We argue that part of the problem was the types of research and insights that were privileged over others, and the voices that were excluded from advisory or decision-making tables. Saying that equity was at the core of an advisory group, report, or recommendations did not make it so. In reality, the tables and the evidence considered mirrored existing structural inequities in science, scholarship and decision-making. Questioning why means looking deeper than a word search for “equity” or “diversity”.

Asking the hard questions about the COVID-19 response will require us to reflect on our own and systemic biases. Such tough reflection will require an inquiry that is independent, without conflicts of interest, courageous, and exercised with humility. We don’t know all the answers, and some of the answers will make us uncomfortable. This is the spirit of discovery, innovation, and science. Not asking the questions guarantees failure and maintenance of the status quo.

The Hon. Monique Bégin said Canada was a nation of perpetual pilot projects. And to this, we might add a nation of inquiries, reviews and reports. So, why do we need an independent, public inquiry into the COVID-19 response if there is little chance for reforms to be implemented? How can we facilitate its success?
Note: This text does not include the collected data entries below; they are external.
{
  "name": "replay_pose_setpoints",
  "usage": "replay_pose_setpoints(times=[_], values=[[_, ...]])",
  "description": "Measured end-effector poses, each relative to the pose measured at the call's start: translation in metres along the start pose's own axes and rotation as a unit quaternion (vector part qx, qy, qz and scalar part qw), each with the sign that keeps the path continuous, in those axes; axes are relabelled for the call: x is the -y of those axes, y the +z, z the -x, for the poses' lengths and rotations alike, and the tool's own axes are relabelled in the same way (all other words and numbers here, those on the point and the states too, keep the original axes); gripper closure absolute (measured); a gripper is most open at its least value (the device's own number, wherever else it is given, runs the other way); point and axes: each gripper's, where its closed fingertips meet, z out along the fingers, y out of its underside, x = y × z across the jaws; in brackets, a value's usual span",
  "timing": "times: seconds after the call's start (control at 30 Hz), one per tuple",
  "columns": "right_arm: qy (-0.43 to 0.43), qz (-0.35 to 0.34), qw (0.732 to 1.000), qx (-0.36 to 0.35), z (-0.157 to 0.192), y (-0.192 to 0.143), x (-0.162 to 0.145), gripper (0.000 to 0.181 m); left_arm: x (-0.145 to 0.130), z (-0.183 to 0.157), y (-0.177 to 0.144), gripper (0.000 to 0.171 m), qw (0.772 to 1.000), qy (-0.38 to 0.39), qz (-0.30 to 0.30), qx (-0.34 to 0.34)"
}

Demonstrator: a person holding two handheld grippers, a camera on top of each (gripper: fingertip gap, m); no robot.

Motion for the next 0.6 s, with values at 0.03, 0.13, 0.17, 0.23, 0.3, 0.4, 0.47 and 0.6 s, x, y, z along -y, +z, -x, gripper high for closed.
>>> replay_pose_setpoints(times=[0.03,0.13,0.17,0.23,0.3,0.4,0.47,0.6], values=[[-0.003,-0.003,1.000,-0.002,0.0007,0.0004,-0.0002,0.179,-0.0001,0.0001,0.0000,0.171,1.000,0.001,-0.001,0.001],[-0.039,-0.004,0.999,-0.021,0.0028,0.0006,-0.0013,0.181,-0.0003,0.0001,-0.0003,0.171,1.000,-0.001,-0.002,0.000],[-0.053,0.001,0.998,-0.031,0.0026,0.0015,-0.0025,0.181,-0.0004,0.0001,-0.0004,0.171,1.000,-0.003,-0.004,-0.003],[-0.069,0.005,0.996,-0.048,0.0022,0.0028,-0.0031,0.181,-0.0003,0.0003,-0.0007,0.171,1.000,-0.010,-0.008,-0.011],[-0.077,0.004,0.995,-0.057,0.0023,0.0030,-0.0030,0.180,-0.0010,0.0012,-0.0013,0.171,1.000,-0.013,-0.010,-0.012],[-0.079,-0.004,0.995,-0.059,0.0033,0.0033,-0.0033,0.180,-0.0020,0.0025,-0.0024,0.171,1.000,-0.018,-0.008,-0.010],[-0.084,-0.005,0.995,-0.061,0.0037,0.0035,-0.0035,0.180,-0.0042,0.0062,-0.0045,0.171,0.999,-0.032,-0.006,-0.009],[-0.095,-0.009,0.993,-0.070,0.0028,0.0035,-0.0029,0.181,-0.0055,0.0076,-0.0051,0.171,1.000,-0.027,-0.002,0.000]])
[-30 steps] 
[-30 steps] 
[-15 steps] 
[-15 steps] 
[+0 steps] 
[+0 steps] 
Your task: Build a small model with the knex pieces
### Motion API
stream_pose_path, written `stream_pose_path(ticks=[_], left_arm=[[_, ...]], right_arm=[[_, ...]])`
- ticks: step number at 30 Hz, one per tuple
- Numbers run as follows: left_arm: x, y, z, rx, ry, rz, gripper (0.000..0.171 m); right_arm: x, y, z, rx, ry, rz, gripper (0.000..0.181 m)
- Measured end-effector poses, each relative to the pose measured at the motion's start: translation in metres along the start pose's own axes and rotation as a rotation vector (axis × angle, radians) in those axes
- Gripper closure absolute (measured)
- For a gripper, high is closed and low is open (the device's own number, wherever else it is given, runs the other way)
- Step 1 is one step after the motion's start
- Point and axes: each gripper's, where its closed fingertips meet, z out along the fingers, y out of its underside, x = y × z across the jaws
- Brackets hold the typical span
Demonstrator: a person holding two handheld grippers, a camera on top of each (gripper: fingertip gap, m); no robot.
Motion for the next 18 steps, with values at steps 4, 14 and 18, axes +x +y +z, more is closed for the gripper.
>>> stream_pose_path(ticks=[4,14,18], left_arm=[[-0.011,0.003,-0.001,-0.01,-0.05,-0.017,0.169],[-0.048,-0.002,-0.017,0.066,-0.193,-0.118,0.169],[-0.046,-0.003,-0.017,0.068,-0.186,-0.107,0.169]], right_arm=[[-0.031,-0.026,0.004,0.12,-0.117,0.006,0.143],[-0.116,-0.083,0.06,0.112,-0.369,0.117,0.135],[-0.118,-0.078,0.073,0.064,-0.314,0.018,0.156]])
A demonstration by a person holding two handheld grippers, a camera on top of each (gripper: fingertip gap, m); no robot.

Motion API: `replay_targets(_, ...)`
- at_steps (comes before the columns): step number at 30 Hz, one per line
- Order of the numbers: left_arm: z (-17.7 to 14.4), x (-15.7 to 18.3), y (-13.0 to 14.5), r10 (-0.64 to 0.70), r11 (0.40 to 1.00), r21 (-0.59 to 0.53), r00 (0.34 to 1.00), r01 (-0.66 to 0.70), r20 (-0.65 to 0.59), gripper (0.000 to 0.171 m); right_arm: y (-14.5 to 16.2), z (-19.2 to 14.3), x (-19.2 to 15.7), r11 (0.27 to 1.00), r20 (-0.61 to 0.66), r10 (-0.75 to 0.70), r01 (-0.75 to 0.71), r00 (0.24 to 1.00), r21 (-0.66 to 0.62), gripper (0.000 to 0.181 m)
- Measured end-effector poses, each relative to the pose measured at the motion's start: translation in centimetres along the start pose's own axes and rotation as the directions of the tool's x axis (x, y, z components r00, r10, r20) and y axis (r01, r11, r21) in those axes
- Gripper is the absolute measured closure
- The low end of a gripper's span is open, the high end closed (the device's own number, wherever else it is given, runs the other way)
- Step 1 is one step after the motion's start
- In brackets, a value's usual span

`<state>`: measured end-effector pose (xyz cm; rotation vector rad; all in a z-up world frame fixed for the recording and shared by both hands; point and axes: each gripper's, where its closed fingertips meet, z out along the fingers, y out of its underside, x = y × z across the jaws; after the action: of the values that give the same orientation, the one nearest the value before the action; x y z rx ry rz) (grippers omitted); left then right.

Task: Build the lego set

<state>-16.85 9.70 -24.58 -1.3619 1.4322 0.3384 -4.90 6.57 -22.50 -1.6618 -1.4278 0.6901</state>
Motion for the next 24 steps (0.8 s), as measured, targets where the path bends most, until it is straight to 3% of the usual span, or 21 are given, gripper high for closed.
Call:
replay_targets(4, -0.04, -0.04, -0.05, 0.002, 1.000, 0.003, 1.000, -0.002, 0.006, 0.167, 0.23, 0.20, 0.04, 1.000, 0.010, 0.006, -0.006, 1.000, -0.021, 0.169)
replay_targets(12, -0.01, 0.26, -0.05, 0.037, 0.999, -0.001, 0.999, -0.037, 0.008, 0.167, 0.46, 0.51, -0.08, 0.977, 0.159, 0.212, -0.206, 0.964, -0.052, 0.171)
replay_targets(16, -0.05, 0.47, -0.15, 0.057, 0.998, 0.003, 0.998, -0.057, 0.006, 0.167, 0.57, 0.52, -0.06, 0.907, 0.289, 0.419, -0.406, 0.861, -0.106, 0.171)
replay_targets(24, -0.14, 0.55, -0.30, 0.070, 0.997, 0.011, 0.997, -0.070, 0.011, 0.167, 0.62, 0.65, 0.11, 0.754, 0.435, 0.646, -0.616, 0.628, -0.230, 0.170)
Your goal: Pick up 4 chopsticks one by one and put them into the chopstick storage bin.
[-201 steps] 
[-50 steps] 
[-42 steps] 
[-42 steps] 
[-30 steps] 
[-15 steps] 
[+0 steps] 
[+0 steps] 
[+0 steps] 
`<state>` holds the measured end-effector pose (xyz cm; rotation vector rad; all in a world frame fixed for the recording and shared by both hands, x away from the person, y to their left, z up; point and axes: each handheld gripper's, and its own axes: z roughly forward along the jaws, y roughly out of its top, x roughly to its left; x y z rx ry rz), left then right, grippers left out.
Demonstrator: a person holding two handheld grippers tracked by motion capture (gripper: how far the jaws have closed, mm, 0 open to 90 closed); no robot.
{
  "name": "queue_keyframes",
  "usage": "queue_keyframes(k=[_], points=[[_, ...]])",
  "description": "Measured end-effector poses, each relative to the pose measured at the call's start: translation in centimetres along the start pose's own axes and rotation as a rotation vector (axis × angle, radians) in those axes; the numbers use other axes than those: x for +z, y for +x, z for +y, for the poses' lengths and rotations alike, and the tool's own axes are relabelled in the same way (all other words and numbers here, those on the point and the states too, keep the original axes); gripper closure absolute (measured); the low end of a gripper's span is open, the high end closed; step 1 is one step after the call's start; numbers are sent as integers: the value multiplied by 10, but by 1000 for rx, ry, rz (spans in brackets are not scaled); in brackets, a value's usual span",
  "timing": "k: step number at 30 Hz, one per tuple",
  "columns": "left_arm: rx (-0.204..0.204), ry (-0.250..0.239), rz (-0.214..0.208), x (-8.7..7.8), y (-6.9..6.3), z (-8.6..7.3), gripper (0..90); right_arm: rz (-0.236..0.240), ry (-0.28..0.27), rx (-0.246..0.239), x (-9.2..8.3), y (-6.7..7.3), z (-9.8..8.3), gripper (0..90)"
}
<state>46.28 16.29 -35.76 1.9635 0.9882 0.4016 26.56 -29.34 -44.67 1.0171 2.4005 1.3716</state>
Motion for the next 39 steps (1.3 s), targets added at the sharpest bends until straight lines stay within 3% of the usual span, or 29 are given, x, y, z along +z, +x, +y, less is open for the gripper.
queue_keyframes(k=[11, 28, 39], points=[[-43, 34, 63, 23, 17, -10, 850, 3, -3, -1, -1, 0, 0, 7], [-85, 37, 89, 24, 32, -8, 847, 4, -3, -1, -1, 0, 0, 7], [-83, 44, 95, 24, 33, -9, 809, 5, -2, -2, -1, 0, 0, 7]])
First, make a COVID-19 inquiry transformative by linking recommendations to an action plan with teeth. This means specifying not only the what and the why, but most importantly who is accountable for the action. Federal funding should be linked to evidence-based outcomes for which provinces and territories are accountable.

Second, create an action plan that is bold. Go beyond reshaping and integrating data systems across Canada to make data systems accountable to the communities they serve. Ground the changes in structural reform so these data are used to dismantle longstanding health inequities.

Third, ensure a national inquiry fills critical gaps in recommendations left from previous pandemic inquiries – such as preparing for public health threats shaped by structural and social inequities. Such an approach would merge previous thoughtful reports and recommendations from across sectors with the clear lessons from COVID-19 on health inequities and social justice.

Fourth, create an inquiry process that is inclusive, engaging and working with communities who experienced disproportionate risks - especially older adults and their caregivers, patients with other health conditions, and communities experiencing social and economic marginalisation - including essential workers.

Fifth, an independent, inclusive inquiry, conducted with rigor, transparency, and scientific humility, could help rebuild public trust. It could validate concerns while also challenging perspectives, and prevent information vacuums filled with polarizing biases.

A national inquiry means asking hard questions and deriving nuanced answers for transformative change. It means linking those answers to actionable strategies with clear accountabilities for implementation. Can we see transformative change without an inquiry? Only if we have the hubris to believe we already have all the answers to “why” and aligned solutions.

Conducted with humility, a national inquiry need not devolve into a finger-pointing, blame-game with twenty-twenty hindsight. Instead, with meaningful inclusion of diverse voices, we can hold researchers, public health, and decision-makers accountable to community needs in the face of future threats.